**HOW TO COMPLETE THIS TASK**
Repeat the data below in full. Pictures must not be part of the copy.
[Opening INFORMATION SHOWN section]
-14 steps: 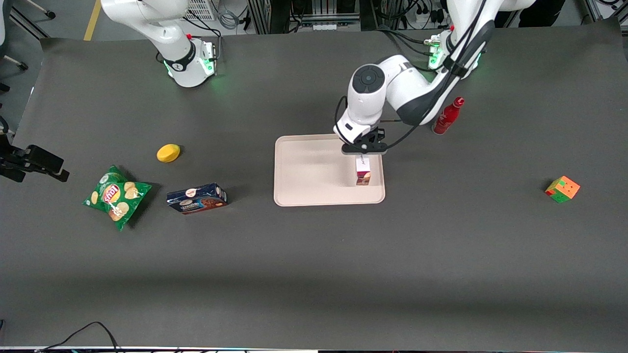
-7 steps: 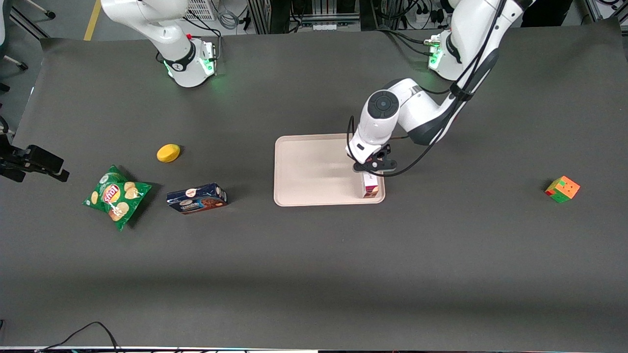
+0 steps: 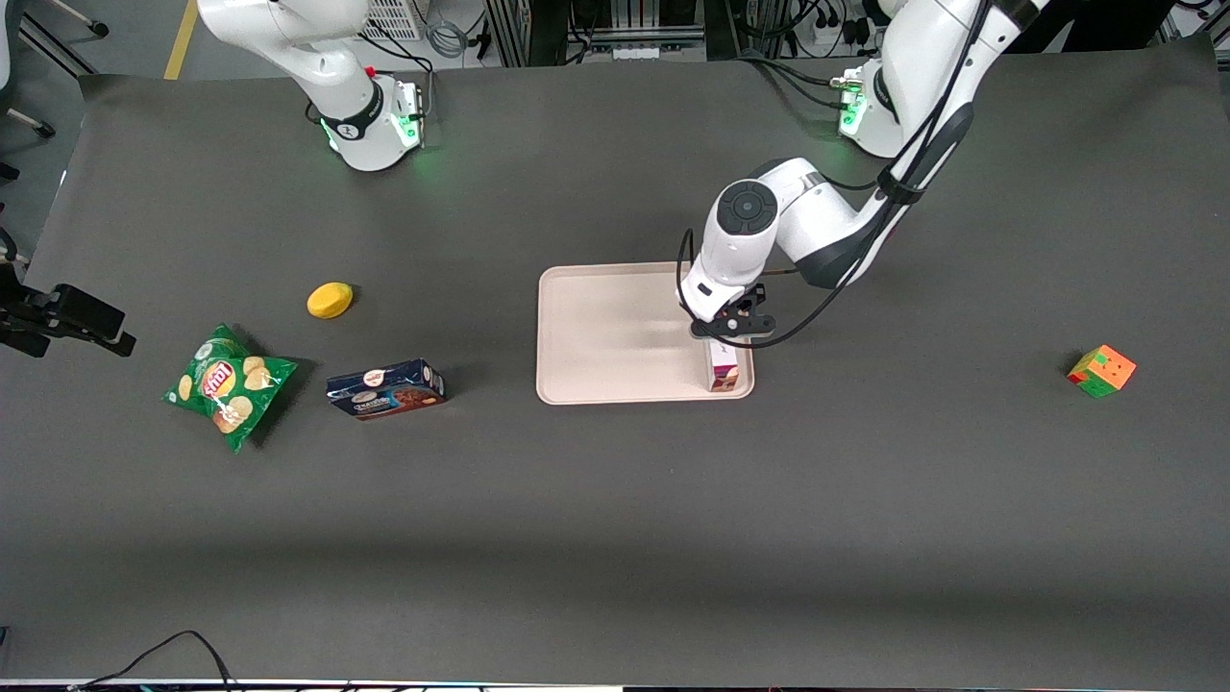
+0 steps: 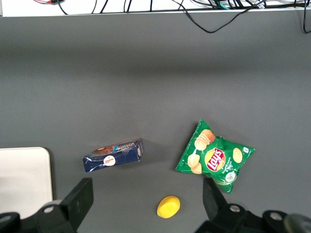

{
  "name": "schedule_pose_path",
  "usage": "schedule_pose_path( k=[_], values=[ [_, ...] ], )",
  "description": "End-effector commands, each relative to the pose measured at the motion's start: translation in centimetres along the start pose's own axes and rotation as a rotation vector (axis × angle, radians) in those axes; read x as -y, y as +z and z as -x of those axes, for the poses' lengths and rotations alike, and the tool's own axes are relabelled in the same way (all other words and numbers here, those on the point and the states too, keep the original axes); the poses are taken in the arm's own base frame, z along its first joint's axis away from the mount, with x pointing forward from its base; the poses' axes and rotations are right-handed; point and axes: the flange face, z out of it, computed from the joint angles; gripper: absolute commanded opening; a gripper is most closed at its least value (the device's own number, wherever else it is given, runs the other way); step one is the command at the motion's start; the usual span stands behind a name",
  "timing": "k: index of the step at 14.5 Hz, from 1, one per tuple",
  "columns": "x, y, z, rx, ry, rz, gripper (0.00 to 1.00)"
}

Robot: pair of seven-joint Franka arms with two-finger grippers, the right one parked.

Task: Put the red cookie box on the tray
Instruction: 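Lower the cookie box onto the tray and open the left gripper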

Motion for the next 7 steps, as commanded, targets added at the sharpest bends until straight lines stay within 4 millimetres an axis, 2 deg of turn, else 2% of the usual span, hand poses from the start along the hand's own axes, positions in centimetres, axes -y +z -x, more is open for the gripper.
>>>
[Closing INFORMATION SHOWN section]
**SOLVED PROBLEM**
-14 steps: 
-7 steps: 
+0 steps: 
+0 steps: 

{
  "name": "schedule_pose_path",
  "usage": "schedule_pose_path( k=[_], values=[ [_, ...] ], )",
  "description": "End-effector commands, each relative to the pose measured at the motion's start: translation in centimetres along the start pose's own axes and rotation as a rotation vector (axis × angle, radians) in those axes; read x as -y, y as +z and z as -x of those axes, for the poses' lengths and rotations alike, and the tool's own axes are relabelled in the same way (all other words and numbers here, those on the point and the states too, keep the original axes); the poses are taken in the arm's own base frame, z along its first joint's axis away from the mount, with x pointing forward from its base; the poses' axes and rotations are right-handed; point and axes: the flange face, z out of it, computed from the joint angles; gripper: absolute commanded opening; a gripper is most closed at its least value (the device's own number, wherever else it is given, runs the other way); step one is the command at the motion's start; the usual span stands behind a name",
  "timing": "k: index of the step at 14.5 Hz, from 1, one per tuple",
  "columns": "x, y, z, rx, ry, rz, gripper (0.00 to 1.00)"
}

Robot: pair of seven-joint Franka arms with two-finger grippers, the right one parked.

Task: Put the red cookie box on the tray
Instruction: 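Lower the cookie box onto the tray and open the left gripper
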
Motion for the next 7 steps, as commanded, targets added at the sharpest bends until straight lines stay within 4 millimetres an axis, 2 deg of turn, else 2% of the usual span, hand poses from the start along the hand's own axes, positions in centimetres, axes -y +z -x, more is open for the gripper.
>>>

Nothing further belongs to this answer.